First Report, not particularly interesting site.

Not much history around this place online but having a chat with some friends & turns out my landlord used to work here in the 1970's.

The Esso garage was opened around the 60's when the A127 wasn't quite a dual carrigeway that it is today, The Midway Diner (so i'm told it was called) was behind the garage & served many roadside meals. The A127 then recived an overpass at the A128 junction around 1970 & so the passing trade just faded away & eventually the Esso garage closed quickly followed by the diner. The diner sat empty for a few years & then turned into a Nightclub "Elliot's" at some point in its later years it was renamed "Twilightes" & was soon after shut down for good in around 1986, It was Aparently left full with furniture & equipment, however months after it's closure it was torched by vandals, its sat here ever since with its land for sale, theres 2.2 overgrown acres of scrap land thats pretty much useless to anyone for the sum of 1.5 million!!

Inside its pretty wrecked local chavs & pikey's have raped, piliaged & smashed this place up almost beyond recognition now but theres no security & some really nice green surroundings to wander around in.
Its quite peaceful here with the sound of traffic rushing past & the knowledge that nobody is going to chase you away makes it a great lil wander around, Its currently being used by graffiti artists & there is some really inpressive work here (also a lot of crap) anyway onto the pics......

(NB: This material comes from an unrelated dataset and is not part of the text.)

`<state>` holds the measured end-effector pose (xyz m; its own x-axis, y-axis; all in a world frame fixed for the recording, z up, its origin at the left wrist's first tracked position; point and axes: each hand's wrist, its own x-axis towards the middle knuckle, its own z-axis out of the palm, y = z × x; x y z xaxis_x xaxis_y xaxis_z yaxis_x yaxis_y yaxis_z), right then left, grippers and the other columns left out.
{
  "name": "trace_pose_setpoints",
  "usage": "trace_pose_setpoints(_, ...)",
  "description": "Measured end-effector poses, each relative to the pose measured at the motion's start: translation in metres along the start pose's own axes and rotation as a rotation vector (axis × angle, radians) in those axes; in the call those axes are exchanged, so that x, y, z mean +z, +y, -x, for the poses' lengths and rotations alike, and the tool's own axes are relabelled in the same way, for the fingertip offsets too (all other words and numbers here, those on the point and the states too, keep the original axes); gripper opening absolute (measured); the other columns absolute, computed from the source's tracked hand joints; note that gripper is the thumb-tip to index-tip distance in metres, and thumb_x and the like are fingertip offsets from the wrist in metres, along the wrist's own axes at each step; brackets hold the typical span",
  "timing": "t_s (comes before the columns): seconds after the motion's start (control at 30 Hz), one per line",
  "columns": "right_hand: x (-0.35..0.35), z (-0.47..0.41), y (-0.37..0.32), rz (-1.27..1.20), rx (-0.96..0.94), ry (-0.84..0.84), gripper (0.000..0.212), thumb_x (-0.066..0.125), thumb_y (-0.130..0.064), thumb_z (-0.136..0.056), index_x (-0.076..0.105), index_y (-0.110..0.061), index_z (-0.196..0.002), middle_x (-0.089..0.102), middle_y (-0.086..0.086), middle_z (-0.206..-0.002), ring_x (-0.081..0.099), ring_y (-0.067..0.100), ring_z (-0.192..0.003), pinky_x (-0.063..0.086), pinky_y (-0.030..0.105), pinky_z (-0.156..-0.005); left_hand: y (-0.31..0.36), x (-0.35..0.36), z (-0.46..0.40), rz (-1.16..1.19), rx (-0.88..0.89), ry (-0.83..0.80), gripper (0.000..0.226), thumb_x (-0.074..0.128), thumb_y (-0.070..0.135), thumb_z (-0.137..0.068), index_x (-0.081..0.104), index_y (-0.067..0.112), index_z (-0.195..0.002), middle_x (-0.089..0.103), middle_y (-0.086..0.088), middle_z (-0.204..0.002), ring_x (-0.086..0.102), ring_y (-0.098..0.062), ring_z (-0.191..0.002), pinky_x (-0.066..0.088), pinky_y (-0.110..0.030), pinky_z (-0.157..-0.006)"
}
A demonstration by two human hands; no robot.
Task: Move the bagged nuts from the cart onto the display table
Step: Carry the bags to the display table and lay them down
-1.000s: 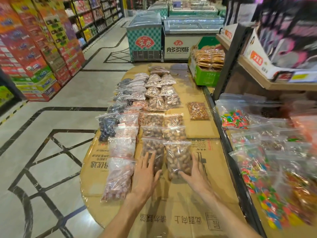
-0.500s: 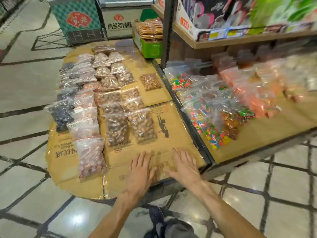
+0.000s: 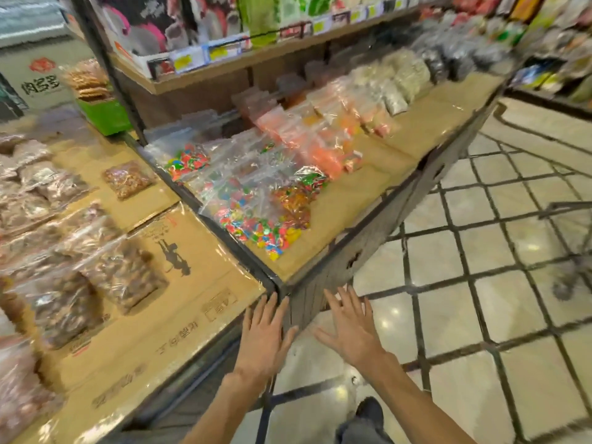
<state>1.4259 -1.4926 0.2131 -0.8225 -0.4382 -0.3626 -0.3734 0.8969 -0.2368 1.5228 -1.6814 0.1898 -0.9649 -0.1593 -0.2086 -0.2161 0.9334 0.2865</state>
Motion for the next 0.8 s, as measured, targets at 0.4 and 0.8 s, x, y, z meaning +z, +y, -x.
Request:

Thankyou for taking the time to look, Apologies that its not overly interesting but I thought It was worth popping the first report cherry on,


----------



## Acebikerchick (Jun 27, 2011)

Loved them photos....


----------



## smiler (Jun 27, 2011)

Hey, don’t knock your own report, that’s our job, in any case there’s nothing to knock, its good, Thanks for sharing.


----------



## sammy-jo (Jun 27, 2011)

Thankyou very much, I shamlessly copied the Bf's report from another urbex site, couldn't see the point in typing the same thing out twice, although It seems to have had a better reception here! xx

I have some Rooftop pictures I could add if anyone is interested.


----------



## Acebikerchick (Jun 27, 2011)

Yeah, would love to see them...


----------



## sammy-jo (Jun 27, 2011)

To Add Some more shots then,


----------



## jayeastanglia (Jun 28, 2011)

sammy-jo said:


> Thankyou very much, I shamlessly copied the Bf's report from another urbex site, couldn't see the point in typing the same thing out twice, although It seems to have had a better reception here! xx
> 
> I have some Rooftop pictures I could add if anyone is interested.



because this forum is derilict places not 100% explorer..(well thats my view of this forum..)
nice pics of the place though..


----------



## Em_Ux (Jun 28, 2011)

I enjoyed your report.

Thanks for sharing


----------



## st33ly (Jun 28, 2011)

Nice pics mate


----------



## KingLewis92 (Jun 28, 2011)

That Graff Is Amazing, 
Although Its Illegal What They Do, Some Of There Art Is Really Amazing!
Nice Shots


----------



## Janey68 (Jun 28, 2011)

KingLewis92 said:


> That Graff Is Amazing,
> Although Its Illegal What They Do, Some Of There Art Is Really Amazing!
> Nice Shots



I agree totally the pics are great but so is the graff


----------



## urban phantom (Jun 28, 2011)

Great stuff well done thanks for sharing


----------



## imyimyimy (Jun 28, 2011)

THAT looks SIICK!!... Nice one..


----------



## sammy-jo (Jun 28, 2011)

thanks for the feedback everyone!!


----------